Eating out is hazardous

Restaurant fare can be loaded with hidden sodium. “Don’t tell patients not to eat out because they will,” says Hark. “But you can warn them about the big offenders: Chinese food, especially soy sauce, and Italian food. The red tomato sauces and cheeses are very high in salt.” She suggests diluting soy sauce with water if a low-sodium version is not available.

Quick-serve sit-down restaurants (Chili’s, Outback Steakhouse, Pizza Hut, etc.) and fast-food restaurants like Burger King also use much more salt than a home cook would, says ADA spokesman Christine Gerbstadt, MD, RD. She maintains a private practice in Altoona, Pa., and advises her clients to check the nutritional information on restaurant Web sites. “I tell them to identify three or four entrees that are lower in sodium, so they can have some good choices when they sit down to order. If there’s a higher-sodium dish that they just must have, then I tell them choose it once a month.”

Tricking the taste buds

In some cases, patients who just can’t toss the saltshaker might want to try the imitation table salts available in grocery stores, including AlsoSalt, Nu-Salt, and NoSalt. All of them are based on potassium chloride. “These certainly can be used if you feel absolutely compelled to add something at the table, but a natural approach is better,” says Whelton. Moreover, the substitutes can cause hyperkalemia, and people with renal disease should avoid them.

Patients looking for a cohesive, overall approach to lowering sodium intake can benefit from the Dietary Approaches to Stop Hypertension (DASH) diet, which was developed in 1996 and has been shown to lower BP in just 14 days. “The DASH trials produced reduced [BP] numbers as effectively as medication,” says Hark.

DASH focuses on nine nutrients, including sodium and fats. It’s based on 8-10 servings of fruits and vegetables daily, plus whole grains and low-fat dairy products. These foods are naturally low in sodium. Nutritionists advise telling patients to adopt the diet gradually so the palate has time to adjust.

Although DASH differs from the 2005 USDA Dietary Guidelines for Americans—which proposes 8-11 servings of bread, cereal, rice, or pasta at the base of its pyramid—DASH is recommended by the USDA, the AHA, and the National Heart, Lung, and Blood Institute. Details are available online at www.dashdiet.org, where patients can order a book with 28 days’ worth of menus and other tips.

The site acknowledges that adherence may be difficult. “The average American gets two to three servings of fruits and vegetables combined each day, so following the DASH diet can involve making a concerted effort,” it notes.
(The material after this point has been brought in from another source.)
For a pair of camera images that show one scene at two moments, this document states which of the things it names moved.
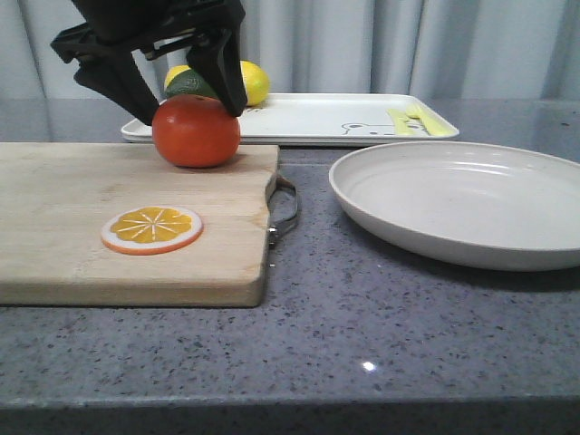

Reliance on fresh ingredients also requires more time in the kitchen than many people may be willing to spend. But, says Whelton, the results are worth the work. “Sometimes we pay more attention to what we pump into our cars than what we pump into our bodies,” he says. “Our engines are much more important than a car’s.”

Ms. Dembrow is a senior editor with The Clinical Advisor.